Almanya, İtalya ve Japonya, askeri harcamalarını artırmalarına rağmen nükleer caydırıcılık konusunda ABD’ye bağımlı kalmaya devam ediyor. Uzmanlara göre, bu durumun temel nedenlerinden biri, İkinci Dünya Savaşı sonrası barış anlaşmalarıyla bu ülkelerin askeri kapasitelerinin kısıtlanmış olması.
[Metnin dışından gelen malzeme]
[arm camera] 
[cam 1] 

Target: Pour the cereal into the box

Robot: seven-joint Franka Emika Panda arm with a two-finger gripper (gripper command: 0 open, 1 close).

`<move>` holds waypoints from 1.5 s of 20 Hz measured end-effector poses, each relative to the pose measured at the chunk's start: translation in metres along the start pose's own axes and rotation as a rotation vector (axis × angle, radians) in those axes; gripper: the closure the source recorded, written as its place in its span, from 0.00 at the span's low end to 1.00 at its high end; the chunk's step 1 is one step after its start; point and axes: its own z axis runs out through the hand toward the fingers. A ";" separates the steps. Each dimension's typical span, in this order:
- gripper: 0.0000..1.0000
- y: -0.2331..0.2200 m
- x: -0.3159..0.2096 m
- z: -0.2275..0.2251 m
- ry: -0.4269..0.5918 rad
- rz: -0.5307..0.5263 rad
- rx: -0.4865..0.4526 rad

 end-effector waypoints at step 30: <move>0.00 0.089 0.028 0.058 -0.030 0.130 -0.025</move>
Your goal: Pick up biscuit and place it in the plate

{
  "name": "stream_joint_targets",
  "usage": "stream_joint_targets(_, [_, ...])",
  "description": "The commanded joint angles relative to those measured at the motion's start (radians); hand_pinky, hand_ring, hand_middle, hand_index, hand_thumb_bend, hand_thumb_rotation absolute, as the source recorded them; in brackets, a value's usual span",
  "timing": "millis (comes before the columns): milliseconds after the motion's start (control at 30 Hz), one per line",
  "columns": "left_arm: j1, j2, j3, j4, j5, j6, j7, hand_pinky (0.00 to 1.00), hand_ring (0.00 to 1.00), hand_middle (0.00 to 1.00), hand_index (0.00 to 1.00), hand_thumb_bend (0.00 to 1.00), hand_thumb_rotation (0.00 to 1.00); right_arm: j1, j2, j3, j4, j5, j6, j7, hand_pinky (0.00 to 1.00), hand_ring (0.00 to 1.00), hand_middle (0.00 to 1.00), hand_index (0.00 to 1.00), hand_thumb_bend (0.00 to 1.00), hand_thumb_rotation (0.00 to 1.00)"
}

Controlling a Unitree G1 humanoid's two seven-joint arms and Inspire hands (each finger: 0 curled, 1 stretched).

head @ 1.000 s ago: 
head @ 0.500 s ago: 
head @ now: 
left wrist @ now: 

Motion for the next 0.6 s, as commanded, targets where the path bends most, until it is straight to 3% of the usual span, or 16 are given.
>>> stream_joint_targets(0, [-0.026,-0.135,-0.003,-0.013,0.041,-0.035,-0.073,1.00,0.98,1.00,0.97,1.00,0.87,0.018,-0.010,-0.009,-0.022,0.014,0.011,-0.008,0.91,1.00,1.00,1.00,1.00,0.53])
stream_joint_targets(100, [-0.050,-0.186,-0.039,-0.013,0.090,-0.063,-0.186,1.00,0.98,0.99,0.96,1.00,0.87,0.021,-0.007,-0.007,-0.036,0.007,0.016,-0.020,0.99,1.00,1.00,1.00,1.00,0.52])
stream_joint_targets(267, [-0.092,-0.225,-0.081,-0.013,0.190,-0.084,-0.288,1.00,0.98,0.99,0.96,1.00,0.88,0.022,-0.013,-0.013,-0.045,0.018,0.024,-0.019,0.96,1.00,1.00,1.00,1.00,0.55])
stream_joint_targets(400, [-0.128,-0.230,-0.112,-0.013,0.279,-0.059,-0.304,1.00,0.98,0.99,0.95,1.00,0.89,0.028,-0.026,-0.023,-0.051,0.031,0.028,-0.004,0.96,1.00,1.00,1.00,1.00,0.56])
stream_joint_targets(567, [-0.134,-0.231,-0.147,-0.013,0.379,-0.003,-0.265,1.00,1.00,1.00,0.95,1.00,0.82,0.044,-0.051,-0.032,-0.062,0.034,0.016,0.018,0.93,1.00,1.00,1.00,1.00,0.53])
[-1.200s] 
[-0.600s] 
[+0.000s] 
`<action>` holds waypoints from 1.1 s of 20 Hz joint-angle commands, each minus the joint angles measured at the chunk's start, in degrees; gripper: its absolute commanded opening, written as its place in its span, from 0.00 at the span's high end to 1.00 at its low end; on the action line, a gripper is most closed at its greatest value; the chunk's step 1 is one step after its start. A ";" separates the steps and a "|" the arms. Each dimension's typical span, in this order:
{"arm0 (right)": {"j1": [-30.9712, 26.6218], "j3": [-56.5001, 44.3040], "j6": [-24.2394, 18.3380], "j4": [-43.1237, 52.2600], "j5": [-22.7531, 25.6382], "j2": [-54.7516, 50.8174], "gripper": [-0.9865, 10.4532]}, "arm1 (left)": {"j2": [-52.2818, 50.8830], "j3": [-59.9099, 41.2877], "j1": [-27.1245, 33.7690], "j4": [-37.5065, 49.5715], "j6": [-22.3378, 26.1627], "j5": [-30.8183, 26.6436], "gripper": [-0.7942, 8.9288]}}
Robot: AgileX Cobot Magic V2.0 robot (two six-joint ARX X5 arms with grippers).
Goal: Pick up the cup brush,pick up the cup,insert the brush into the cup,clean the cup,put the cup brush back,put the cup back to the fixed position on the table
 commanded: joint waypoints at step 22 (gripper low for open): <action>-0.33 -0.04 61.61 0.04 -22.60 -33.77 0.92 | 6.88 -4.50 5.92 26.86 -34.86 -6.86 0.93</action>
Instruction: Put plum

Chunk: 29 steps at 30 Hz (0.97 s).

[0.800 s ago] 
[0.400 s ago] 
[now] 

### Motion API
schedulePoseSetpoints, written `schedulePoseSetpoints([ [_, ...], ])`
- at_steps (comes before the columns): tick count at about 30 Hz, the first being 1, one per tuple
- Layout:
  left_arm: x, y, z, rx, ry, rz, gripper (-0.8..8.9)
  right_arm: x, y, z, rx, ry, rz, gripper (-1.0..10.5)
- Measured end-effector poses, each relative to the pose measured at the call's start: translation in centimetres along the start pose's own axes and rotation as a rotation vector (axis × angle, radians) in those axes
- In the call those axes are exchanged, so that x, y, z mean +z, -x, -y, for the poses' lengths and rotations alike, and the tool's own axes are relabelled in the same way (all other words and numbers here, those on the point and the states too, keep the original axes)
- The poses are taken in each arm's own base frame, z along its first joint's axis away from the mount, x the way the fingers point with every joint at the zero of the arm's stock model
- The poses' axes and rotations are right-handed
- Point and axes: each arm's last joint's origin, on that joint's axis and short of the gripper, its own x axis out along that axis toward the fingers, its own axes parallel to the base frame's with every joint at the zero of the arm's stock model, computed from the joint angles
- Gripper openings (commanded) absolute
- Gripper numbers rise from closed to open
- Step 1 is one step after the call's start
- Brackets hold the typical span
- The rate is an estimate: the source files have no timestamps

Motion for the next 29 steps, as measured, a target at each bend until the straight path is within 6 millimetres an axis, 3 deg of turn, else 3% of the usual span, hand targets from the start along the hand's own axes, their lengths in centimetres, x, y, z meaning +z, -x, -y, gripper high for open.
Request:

Roma LUISS Üniversitesi’nden Raffaele Marchetti, bu üç ülkenin savaş sonrası dönemde hegemonyacı ve militarist zihniyetten arındırılarak, “sivil güçler” olarak şekillendirildiğini vurguluyor.

Bu nedenle, Almanya, İtalya ve Japonya’nın bağımsız bir nükleer caydırıcılık gücü geliştirmesi hem tarihsel hem de siyasi sebeplerle zor görünüyor.

Almanya: Ordu Güçleniyor, Ancak Nükleer Güvence Hâlâ ABD’den

Almanya, ordusunu güçlendirmek için büyük bir askeri bütçe ayırsa da, nükleer caydırıcılık konusunda ABD’ye güvenmeye devam ediyor.

  • Almanya’da, Hristiyan Demokratlar (CDU) ve Sosyal Demokratlar (SPD) geçtiğimiz hafta yüz milyarlarca euroluk yeni bir savunma fonu oluşturulması konusunda anlaştı.
  • Alman parlamentosunun raporuna göre, Bundeswehr’in (Alman ordusu) 2031 yılına kadar on binlerce yeni askere ihtiyacı var.
  • Modernizasyon ihtiyacı büyük: Soğuk Savaş sonrası eskiyen askeri teçhizatın yenilenmesi gerekiyor.
  • Hava savunma sistemleri ve savaş tankları için ek alımlar hızlandırıldı.

Ancak tüm bu askeri harcamalara rağmen, Almanya bağımsız bir nükleer caydırıcılık gücü oluşturmayı değil, ABD’nin nükleer şemsiyesi altında kalmayı tercih ediyor.

Paris merkezli IFRI düşünce kuruluşundan Jacques-Pierre Gougeon, “Alman ordusunun büyümesi, ancak Avrupa siyasi çerçevesinde mümkün olabilir” diyerek, Berlin’in savunma politikasının AB iş birliğiyle şekillendiğini belirtiyor.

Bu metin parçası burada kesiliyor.